Chinese patent CN201410548819.1 discloses a heat-conducting PVC composite material and a preparation method thereof, wherein the raw materials comprise PVC resin, heat-conducting filler, impact modifier, coupling agent, plasticizer, heat stabilizer and lubricant, and the heat-conducting PVC composite material is prepared by the processes of mixing, banburying and crushing, conical twin-screw extrusion granulation and the like, and has good heat-conducting property. However, the method has large raw material and energy consumption and high labor and equipment cost. Chinese patent application CN201710072773.4 discloses a high-strength PVC heat-conducting composite material and a preparation method thereof. However, in the method, the PVC powder which is only subjected to simple mechanical dispersion can have obvious thermal decomposition phenomenon in the hot-press forming process, and the forming effect is poor and the feasibility is low.
Disclosure of Invention
In order to effectively improve the heat-conducting property of the PVC composite material, simplify the preparation process, reduce the loss of raw materials and energy and save the labor cost and the equipment cost, the invention provides the preparation method of the heat-conducting PVC.

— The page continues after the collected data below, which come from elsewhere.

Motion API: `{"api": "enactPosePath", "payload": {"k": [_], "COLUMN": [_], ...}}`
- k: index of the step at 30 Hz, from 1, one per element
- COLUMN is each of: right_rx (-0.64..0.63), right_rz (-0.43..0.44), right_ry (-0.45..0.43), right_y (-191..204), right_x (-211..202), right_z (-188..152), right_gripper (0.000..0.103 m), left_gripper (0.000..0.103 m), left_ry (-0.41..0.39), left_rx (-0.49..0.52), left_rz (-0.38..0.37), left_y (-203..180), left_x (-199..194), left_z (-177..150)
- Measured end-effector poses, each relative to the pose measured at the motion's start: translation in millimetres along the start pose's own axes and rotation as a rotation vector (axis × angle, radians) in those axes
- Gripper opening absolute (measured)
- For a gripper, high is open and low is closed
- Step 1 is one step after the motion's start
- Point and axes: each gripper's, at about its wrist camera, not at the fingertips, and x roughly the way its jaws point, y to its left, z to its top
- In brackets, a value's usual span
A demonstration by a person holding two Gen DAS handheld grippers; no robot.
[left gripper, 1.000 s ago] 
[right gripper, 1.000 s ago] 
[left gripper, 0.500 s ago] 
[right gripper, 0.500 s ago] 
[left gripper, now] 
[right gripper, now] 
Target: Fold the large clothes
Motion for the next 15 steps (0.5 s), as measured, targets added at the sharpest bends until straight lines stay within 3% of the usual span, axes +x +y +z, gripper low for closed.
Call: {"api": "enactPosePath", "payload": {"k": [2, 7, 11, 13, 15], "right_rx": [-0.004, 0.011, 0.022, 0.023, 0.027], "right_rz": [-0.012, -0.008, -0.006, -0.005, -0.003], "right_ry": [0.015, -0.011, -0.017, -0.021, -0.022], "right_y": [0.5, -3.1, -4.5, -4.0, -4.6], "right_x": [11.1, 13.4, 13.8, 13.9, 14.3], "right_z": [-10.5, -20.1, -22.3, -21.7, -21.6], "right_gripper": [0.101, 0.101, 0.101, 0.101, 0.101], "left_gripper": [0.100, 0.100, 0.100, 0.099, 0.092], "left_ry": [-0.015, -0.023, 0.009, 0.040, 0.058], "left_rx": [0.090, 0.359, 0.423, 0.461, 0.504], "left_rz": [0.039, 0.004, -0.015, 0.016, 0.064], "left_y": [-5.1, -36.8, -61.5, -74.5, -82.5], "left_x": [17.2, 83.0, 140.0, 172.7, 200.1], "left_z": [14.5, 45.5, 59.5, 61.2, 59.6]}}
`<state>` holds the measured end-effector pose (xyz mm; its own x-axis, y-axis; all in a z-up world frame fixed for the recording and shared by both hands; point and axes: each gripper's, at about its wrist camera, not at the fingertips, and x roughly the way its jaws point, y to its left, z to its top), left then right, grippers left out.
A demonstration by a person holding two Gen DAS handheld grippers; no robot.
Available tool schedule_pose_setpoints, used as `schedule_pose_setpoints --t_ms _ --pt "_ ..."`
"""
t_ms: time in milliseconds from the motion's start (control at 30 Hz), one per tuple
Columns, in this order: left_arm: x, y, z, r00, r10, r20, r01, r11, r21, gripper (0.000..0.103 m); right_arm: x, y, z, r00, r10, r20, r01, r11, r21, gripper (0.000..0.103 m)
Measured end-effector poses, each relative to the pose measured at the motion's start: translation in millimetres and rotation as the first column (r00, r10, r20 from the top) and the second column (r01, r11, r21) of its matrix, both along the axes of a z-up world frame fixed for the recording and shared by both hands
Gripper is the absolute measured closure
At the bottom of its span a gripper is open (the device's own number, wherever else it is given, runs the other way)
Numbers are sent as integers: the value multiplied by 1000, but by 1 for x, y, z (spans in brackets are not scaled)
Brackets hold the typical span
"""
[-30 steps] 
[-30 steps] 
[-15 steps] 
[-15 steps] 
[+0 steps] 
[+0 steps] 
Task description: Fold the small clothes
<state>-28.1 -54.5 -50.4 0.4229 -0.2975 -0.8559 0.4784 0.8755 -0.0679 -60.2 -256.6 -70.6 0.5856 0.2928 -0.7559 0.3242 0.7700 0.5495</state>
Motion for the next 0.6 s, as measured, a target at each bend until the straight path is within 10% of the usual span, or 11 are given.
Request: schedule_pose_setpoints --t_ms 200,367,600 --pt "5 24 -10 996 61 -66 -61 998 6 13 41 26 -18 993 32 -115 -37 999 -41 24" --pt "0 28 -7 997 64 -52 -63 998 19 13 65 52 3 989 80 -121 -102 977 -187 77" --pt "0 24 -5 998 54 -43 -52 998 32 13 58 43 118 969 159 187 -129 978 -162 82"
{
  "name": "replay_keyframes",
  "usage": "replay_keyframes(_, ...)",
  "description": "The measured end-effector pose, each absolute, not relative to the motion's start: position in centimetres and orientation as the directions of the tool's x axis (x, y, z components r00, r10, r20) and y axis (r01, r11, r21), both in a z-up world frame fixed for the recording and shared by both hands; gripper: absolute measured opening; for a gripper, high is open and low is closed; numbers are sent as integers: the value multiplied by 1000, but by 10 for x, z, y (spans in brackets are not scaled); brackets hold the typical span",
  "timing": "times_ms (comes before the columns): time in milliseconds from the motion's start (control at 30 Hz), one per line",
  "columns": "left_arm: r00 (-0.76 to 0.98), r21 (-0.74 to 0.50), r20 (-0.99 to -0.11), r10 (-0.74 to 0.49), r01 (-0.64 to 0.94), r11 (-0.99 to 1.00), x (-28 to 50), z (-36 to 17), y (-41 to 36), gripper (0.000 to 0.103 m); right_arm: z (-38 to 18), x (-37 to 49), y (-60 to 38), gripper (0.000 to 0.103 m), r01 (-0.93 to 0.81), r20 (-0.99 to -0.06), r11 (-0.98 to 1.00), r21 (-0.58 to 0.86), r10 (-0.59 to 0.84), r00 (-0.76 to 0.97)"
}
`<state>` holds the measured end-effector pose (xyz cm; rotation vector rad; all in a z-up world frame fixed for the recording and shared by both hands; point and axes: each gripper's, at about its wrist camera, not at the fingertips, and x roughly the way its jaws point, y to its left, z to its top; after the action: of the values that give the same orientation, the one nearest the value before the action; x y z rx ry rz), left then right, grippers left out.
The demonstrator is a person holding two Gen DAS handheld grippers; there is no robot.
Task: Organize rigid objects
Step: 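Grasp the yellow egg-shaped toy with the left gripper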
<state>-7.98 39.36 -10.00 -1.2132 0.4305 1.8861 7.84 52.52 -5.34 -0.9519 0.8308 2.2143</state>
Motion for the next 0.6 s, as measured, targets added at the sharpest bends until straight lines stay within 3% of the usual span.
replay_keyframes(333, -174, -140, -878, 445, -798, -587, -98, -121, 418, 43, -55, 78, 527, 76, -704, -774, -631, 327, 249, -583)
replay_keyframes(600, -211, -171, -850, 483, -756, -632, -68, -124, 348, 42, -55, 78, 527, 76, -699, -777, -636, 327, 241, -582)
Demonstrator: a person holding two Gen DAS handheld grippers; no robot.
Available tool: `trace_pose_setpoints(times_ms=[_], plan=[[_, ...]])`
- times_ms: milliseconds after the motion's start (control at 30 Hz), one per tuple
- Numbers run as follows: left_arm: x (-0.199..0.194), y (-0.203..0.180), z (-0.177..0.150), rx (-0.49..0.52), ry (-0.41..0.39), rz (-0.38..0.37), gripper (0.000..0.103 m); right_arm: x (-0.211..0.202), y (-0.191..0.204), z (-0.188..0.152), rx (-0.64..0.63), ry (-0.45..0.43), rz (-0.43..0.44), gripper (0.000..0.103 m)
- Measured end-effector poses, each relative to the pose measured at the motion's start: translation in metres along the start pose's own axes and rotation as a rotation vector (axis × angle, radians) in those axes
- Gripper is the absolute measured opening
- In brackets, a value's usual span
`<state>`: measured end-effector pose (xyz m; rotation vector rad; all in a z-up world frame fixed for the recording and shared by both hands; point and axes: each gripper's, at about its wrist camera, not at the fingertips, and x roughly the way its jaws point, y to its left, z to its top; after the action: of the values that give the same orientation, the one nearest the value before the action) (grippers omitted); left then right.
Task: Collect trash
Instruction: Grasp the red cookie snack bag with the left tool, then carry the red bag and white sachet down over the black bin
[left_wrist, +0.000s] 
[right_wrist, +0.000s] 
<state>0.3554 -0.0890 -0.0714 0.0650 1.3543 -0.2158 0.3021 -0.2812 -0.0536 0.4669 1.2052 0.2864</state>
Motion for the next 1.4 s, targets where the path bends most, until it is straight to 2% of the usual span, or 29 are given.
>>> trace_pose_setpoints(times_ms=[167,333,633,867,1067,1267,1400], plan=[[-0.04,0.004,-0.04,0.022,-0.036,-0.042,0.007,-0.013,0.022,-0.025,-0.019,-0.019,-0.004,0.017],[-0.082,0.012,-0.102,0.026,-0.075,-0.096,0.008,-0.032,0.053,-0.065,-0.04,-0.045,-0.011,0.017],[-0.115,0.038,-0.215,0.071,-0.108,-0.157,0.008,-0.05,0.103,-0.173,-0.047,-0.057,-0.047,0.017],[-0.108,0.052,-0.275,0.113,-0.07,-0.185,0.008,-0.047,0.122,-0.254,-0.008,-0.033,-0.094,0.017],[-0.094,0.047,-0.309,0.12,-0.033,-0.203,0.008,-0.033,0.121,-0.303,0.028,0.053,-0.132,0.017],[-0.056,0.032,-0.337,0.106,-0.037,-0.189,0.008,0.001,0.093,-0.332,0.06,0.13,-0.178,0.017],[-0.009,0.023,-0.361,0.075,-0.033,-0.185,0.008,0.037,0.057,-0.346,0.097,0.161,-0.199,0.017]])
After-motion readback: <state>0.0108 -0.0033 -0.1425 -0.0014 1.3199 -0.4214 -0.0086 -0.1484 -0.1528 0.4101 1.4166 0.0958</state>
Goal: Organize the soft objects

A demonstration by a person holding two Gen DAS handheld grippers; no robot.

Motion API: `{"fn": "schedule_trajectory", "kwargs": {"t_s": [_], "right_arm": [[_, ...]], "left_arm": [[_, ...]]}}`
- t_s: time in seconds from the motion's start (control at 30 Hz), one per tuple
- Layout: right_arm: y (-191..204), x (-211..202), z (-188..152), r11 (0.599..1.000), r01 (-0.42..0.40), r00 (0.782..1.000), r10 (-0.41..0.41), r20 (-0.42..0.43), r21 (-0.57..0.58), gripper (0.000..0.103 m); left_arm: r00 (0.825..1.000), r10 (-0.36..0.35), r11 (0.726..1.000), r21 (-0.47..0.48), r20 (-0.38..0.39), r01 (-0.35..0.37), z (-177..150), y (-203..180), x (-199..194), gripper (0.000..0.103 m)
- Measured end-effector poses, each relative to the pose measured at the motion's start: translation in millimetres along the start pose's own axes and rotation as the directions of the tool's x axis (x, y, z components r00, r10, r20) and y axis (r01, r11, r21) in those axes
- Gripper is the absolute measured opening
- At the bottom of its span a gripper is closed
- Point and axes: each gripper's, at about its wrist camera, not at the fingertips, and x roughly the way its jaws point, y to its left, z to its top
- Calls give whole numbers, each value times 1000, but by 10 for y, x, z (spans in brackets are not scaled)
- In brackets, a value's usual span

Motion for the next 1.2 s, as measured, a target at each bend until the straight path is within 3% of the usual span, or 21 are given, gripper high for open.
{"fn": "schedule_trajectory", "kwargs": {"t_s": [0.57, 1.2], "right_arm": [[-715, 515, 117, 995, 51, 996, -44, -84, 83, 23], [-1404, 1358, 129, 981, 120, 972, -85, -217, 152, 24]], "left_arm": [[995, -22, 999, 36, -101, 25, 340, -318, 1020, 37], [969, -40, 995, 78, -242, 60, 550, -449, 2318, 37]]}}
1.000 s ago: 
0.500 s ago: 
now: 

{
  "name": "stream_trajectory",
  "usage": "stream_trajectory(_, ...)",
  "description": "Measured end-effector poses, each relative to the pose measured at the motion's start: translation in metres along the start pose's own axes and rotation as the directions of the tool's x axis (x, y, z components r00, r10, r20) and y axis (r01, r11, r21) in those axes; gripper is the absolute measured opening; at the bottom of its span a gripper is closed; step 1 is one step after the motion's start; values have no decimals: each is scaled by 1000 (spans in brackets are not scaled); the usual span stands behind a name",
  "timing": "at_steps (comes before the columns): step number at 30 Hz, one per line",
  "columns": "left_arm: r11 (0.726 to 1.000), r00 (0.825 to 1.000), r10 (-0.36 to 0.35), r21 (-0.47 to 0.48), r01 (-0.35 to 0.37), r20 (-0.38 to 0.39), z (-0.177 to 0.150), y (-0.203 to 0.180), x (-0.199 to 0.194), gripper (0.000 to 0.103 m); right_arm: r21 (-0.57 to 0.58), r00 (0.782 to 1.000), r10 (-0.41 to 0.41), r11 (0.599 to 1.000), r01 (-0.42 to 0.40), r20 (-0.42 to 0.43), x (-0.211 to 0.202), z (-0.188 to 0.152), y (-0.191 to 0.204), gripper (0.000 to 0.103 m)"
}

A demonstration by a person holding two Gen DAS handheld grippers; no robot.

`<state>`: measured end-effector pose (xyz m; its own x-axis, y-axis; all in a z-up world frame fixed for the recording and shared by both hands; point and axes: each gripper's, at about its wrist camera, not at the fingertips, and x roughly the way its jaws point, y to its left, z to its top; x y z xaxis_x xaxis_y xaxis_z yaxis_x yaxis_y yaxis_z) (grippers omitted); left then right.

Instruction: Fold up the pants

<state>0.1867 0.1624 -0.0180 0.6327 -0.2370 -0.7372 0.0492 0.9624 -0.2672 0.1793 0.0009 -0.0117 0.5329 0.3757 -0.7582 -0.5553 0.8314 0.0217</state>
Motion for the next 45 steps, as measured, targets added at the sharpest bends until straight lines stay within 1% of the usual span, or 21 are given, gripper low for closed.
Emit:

The invention provides a preparation method of heat-conducting PVC, which comprises the following steps:
(1) Adding a heat stabilizer and a plasticizer into the PVC raw material to prepare gelatinized PVC particles;
(2) Carrying out surface treatment on the heat-conducting filler by using a dispersing agent to obtain an active filler;
(3) Adding the active filler into the gelatinized PVC particles, and uniformly dispersing at 90-110 ℃ to obtain functionalized PVC powder coated with the active flaky filler on the surface;
(4) And (3) putting the functionalized PVC powder into a mold, and performing hot press molding.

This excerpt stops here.